# The problem
Would you repeat word for word the lines of the listing that follows, from the one with "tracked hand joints" up to and including the one with "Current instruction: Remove", and leave out the images?

# Recorded information
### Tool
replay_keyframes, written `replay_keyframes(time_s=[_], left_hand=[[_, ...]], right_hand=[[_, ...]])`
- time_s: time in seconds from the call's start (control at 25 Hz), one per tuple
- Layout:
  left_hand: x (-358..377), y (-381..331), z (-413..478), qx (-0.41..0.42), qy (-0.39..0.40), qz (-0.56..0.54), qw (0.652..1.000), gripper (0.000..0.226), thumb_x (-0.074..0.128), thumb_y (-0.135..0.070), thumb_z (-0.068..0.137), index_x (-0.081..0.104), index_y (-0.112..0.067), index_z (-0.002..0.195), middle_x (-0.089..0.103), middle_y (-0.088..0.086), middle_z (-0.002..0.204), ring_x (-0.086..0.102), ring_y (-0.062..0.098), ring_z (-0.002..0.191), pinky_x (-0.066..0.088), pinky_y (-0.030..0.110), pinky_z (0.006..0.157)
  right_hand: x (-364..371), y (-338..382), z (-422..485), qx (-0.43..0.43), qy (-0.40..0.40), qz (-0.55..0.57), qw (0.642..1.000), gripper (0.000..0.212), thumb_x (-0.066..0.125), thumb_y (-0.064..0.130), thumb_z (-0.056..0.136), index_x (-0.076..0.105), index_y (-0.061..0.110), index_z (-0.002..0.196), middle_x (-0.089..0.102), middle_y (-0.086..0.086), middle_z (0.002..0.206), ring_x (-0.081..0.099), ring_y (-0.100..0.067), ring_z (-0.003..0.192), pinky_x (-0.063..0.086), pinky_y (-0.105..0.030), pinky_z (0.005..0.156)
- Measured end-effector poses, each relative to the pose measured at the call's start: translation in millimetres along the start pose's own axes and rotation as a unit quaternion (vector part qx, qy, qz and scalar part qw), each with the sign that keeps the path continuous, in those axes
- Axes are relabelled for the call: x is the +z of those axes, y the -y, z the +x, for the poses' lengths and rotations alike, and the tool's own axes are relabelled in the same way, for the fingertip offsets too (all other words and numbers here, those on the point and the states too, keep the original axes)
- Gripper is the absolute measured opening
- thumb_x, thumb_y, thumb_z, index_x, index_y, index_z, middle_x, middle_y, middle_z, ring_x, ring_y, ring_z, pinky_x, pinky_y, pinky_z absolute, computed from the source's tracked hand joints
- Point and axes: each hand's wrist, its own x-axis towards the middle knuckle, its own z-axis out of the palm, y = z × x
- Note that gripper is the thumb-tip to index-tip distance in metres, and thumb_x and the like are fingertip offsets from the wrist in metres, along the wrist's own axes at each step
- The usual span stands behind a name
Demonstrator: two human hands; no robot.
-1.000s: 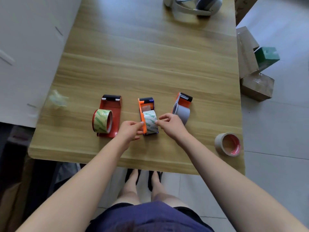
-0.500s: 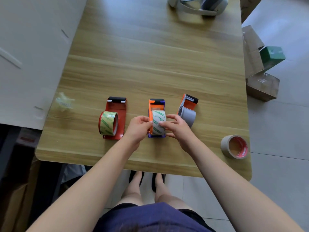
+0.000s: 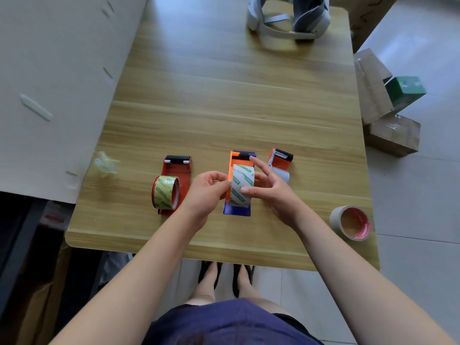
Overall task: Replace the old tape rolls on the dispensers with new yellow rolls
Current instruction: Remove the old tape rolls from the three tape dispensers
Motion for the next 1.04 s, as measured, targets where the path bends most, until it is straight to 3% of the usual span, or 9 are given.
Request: replay_keyframes(time_s=[0.12,0.36,0.48,0.6,0.8,0.96,1.04], left_hand=[[5.7,-9.1,-6.9,0.012,0.015,0.006,1.0,0.017,0.055,-0.008,0.09,0.06,0.004,0.102,0.07,0.013,0.093,0.069,0.017,0.079,0.053,0.02,0.061],[12.1,-15.8,-9.2,0.02,-0.021,0.003,1.0,0.006,0.058,-0.005,0.088,0.06,0.001,0.09,0.066,0.012,0.078,0.063,0.015,0.065,0.053,0.024,0.063],[9.5,-16.6,-5.5,0.012,-0.031,-0.001,0.999,0.008,0.059,-0.004,0.087,0.058,-0.007,0.08,0.062,0.006,0.072,0.061,0.009,0.058,0.051,0.02,0.059],[3.5,-4.0,2.0,-0.005,-0.029,0.007,1.0,0.012,0.057,-0.002,0.088,0.056,-0.009,0.079,0.061,0.006,0.073,0.057,0.015,0.064,0.048,0.024,0.062],[1.2,28.2,25.2,-0.065,-0.045,0.04,0.996,0.017,0.055,-0.002,0.09,0.052,-0.012,0.076,0.058,0.006,0.072,0.054,0.015,0.062,0.044,0.023,0.061],[1.4,46.5,37.5,-0.101,-0.053,0.051,0.992,0.019,0.056,-0.003,0.09,0.052,-0.013,0.074,0.057,0.005,0.073,0.052,0.016,0.064,0.042,0.026,0.063],[2.0,51.6,40.4,-0.104,-0.062,0.065,0.99,0.018,0.057,-0.003,0.089,0.053,-0.012,0.075,0.057,0.006,0.074,0.051,0.016,0.064,0.041,0.027,0.063]], right_hand=[[-5.1,10.1,-8.0,-0.013,0.046,0.011,0.999,0.062,0.073,0.008,0.067,0.055,0.037,0.118,0.066,-0.008,0.114,0.066,-0.02,0.103,0.053,-0.027,0.081],[-20.6,14.0,-20.1,-0.029,-0.001,0.04,0.999,0.062,0.076,0.01,0.061,0.058,0.029,0.118,0.066,-0.003,0.106,0.067,-0.014,0.092,0.052,-0.026,0.074],[-33.5,13.4,-28.0,-0.016,-0.026,0.042,0.999,0.073,0.079,0.023,0.052,0.057,0.031,0.121,0.064,-0.002,0.108,0.065,-0.015,0.092,0.051,-0.031,0.077],[-45.1,16.1,-38.6,-0.016,-0.05,0.055,0.997,0.077,0.08,0.022,0.053,0.055,0.027,0.126,0.061,-0.009,0.111,0.063,-0.023,0.1,0.052,-0.043,0.089],[-79.0,24.2,-61.9,-0.021,-0.143,0.054,0.988,0.074,0.075,0.009,0.061,0.049,0.025,0.128,0.059,-0.01,0.111,0.062,-0.023,0.103,0.056,-0.031,0.083],[-107.8,22.3,-71.8,-0.014,-0.26,0.053,0.964,0.074,0.079,0.003,0.068,0.047,0.021,0.133,0.063,-0.009,0.111,0.065,-0.022,0.097,0.053,-0.038,0.091],[-122.0,21.6,-75.9,-0.014,-0.281,0.062,0.958,0.073,0.076,0.002,0.071,0.046,0.019,0.135,0.064,-0.006,0.106,0.065,-0.021,0.095,0.054,-0.038,0.088]])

# Response
- thumb_x, thumb_y, thumb_z, index_x, index_y, index_z, middle_x, middle_y, middle_z, ring_x, ring_y, ring_z, pinky_x, pinky_y, pinky_z absolute, computed from the source's tracked hand joints
- Point and axes: each hand's wrist, its own x-axis towards the middle knuckle, its own z-axis out of the palm, y = z × x
- Note that gripper is the thumb-tip to index-tip distance in metres, and thumb_x and the like are fingertip offsets from the wrist in metres, along the wrist's own axes at each step
- The usual span stands behind a name
Demonstrator: two human hands; no robot.
-1.000s: 
-0.500s: 
+0.000s: 
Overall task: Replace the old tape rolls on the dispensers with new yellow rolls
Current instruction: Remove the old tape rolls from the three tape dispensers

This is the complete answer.